Тихо всхлипнув, Клюгенау приник головою к плечу женщины и надолго затих, доверчивый и покорный. И пока они так сидели, молча припав друг к другу, ночь над Баязетом, мрачная ночь осады, колыхалась вдали вспышками огней, раскалывалась в треске выстрелов, и майор Потресов, сидя на лафете, жевал горсть сухого ячменя, вспоминая горькое – пережитое.
– Батюшку-то моего, – рассказывал он Евдокимову, – в Старой Руссе засекли. Вскоре же за холерным бунтом. Он из аракчеевских был. Я сиротою остался. Куда деться?

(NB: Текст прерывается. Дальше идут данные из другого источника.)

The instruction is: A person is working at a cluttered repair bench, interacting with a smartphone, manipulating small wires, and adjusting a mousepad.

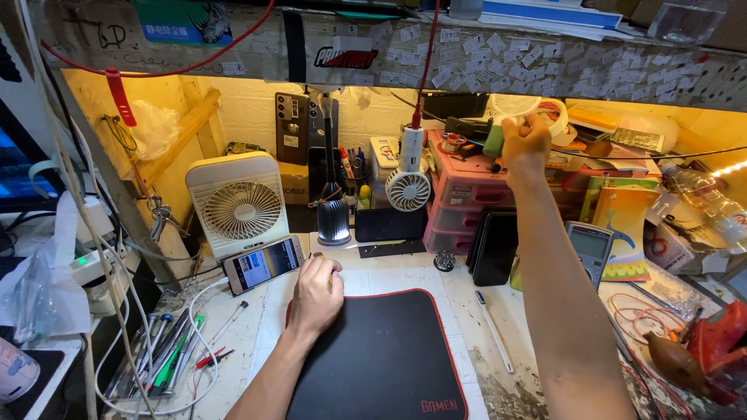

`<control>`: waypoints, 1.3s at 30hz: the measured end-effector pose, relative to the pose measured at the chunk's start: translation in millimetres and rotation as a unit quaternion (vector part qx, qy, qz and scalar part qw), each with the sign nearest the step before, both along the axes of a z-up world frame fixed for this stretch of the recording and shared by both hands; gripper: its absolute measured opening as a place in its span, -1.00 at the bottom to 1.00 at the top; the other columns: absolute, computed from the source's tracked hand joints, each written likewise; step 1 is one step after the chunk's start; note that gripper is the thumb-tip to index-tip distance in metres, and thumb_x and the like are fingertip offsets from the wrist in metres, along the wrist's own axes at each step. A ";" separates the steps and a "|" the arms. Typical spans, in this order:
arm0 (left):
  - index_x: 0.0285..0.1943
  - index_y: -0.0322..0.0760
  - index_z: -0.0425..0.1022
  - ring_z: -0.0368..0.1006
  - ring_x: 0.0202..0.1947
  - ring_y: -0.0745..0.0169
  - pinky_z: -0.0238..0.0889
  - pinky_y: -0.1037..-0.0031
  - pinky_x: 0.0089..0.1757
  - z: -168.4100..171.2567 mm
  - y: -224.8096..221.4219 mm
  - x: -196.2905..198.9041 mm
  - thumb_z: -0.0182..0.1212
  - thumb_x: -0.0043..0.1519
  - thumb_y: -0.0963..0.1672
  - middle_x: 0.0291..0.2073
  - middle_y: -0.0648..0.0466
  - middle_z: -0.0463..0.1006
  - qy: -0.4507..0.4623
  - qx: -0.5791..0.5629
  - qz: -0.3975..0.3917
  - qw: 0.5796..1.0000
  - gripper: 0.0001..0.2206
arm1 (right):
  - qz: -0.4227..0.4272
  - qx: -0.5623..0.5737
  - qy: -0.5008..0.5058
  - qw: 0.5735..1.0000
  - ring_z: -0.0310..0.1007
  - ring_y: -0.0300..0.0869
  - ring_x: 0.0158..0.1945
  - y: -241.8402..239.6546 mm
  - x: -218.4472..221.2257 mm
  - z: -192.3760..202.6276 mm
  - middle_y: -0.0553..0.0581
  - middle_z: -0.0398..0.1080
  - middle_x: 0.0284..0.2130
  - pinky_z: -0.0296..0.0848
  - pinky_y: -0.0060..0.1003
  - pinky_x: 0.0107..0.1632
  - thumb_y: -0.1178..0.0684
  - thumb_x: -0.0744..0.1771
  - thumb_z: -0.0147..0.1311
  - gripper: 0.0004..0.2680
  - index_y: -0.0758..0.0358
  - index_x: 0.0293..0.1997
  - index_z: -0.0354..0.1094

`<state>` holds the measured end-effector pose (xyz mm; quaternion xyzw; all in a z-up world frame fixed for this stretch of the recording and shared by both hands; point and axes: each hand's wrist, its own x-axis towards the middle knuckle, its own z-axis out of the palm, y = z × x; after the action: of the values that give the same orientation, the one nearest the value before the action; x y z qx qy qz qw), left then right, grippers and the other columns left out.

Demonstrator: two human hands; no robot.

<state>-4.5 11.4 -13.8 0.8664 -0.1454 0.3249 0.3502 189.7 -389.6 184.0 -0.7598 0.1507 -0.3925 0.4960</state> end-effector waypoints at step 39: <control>-0.30 -0.33 0.51 0.39 -0.22 0.04 0.29 0.32 -0.12 13.5 -4.1 -9.6 0.06 0.16 -0.25 -0.37 -0.01 0.53 -0.011 -0.011 -0.040 0.999 -0.90 | 0.104 -0.628 -0.082 0.766 0.35 0.32 0.02 24.9 -220.1 269.3 0.49 0.42 0.06 0.27 0.11 -0.12 0.34 0.43 0.11 -0.80 0.57 0.20 0.33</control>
<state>-14.1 7.3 -0.3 0.8523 -0.1799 0.3220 0.3710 -30.5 -364.7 453.3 -0.8775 -0.2510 -0.4063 -0.0442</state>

В кантонистах начал. Сызмальства под барабаном. Учился по артиллерии. Жуть, как вспомню!.. Мальчишка еще, лошади не даются, упряжь путается, затрещины отовсюду. Так вот и возрастал по малости. Потом и войны. Знатным-то любо-дорого: они чуть что – сразу на передки и прочь с поля. Нашему же брату не тут-то было! Турки уже прислугу секут, а моя «мортирошка» знай наяривает. Зато вот и в офицеры пошел. Аж кости хрустели, как вспомню. Потом вот и Владимира с бантом получил. К дворянству прирос. «По какой губернии?» – меня спрашивают. А я и сам не знаю, по какой. «Пишите, – говорю, – по Тифлисской», благо, думаю, у меня там дочки живут. Вот так-то, милый мой юнкер, и отстрелял я свою жизнь…
Сухопарый и нескладный, с встопорщенными на плечах погонами, майор Потресов сидел перед юношей, и его челюсти скучно двигались – он старательно жевал ячмень, доставая его горстью из кармана шинели.
И над его головой разгорелись яркие чистые звезды.
Разбудил Ватнин.
– Елисеич, – растормошил он поручика, – да очнись ты, утро уже… Глянь-кось, шуба ожила!
– Какая шуба? – недовольно потянулся Карабанов.
Да, уже наступил рассвет. Два солдата-мортуса вытащили на двор из каземата мертвого турка, и было видно, как шевелится на мертвеце вывернутая мехом наружу шуба.
– Блондинки копошатся, – брезгливо отряхнулся Ватнин. – Не дай-то, Сусе, ежели на казаков перескочут… Тиф будет!
Карабанова передернуло:
– Какая мерзость! Пусть мортусы сожгут его вместе с овчиной… Стоило тебе, есаул, будить меня! Тьфу…
За стеной крепости послышался звон бубенчиков. Это первые продавцы шербета, проснувшись, уже выбежали на улицы. Потом вылезли на майдан бродячие шейхи, больше похожие на разбойников; взгромоздившись на увенчанные лунами мимберы, они обнажили сабли и, завывая на все лады, начали свои кровавые проповеди.